Dans ces contacts nuiteux : artistes de cabaret-clients, y a toujours un temps mollasson où chacun cherche le ton et ses mots. On n'échappe pas à cette indécision.
Jérémie prend les choses en main.
— Vous étiez bien dans l'avion Damas-Paris, le 7 janvier dernier, n'est-ce pas ? demande-t-il à Miss Kamala.
Elle le regarde puis :
— En effet. Pourquoi, vous vous y trouviez également ?
— Pas moi : mon ami !
Du coup, elle me file un coup de périscope plus appuyé.
— Exact, fait-elle, je me souviens de vous. Vous voyagiez en first, auprès d'un petit garçon ; et vous m'avez parlé devant la porte des toilettes.
Moi, c'est comme si on me peignait la frite au minium. Tu comprends, cette gerce me prouve que j'ai des zones blanches dans mon caberluche. La mémoire qui patine. Elle est la preuve vivante de ma délabrance mentale.
— En effet, réponds-je sèchement.
La chanteuse-danseuse m'allonge un regard salingue.
— Vous m'avez fait un de ces rentre-dedans ! assure-t-elle.
— Vous parlez admirablement le français pour une Égyptienne, coupé-je.
— Probablement parce que je suis née quai de Bercy, à deux pas de l'ancienne Halle aux Vins !
— Je parie que vous vous appelez Ernestine Macheprot, comme tout le monde ? plaisanté-je.
Elle pouffe :
— Là, vous m'en demandez trop ! Je suis réellement égyptienne, mais de mère italienne.

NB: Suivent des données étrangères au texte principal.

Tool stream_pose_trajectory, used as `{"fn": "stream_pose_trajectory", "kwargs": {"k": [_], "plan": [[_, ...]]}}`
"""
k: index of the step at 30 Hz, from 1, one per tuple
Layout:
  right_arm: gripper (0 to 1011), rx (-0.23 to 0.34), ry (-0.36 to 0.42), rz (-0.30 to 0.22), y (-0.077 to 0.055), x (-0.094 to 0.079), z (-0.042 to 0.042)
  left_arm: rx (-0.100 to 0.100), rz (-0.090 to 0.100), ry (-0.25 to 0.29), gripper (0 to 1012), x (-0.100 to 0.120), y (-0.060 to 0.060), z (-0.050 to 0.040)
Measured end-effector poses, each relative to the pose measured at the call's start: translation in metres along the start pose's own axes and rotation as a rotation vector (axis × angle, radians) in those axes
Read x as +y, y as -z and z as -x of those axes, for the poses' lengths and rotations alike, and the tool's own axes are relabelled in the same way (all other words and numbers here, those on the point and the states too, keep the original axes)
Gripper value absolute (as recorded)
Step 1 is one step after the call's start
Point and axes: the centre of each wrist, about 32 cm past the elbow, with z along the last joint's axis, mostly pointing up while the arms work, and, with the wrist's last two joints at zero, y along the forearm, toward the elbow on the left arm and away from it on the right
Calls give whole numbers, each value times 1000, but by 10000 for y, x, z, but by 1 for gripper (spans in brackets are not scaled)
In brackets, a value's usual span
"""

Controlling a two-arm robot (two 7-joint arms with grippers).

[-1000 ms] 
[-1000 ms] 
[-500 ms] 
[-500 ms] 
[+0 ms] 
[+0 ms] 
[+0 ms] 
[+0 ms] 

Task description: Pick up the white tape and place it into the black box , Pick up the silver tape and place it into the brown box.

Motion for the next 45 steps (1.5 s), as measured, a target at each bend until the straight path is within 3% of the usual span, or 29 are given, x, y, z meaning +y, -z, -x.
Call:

Mon père est retourné au Caire lorsque j'avais quatorze ans.
Elle nous bonnit sa vocation : le chant, la danse. Elle a suivi des cours chez une vieille artiste au rancart qui habitait près de chez eux, rue Fouad Voklamar dans le centre du Caire. La danse du bide, pas de la sucrette ! Les exercices que tu dois exécuter pour t'y entraîner ! Rappelle-toi que ça libère l'intestin ! T'as jamais vu une danseuse du ventre prendre de laxatifs.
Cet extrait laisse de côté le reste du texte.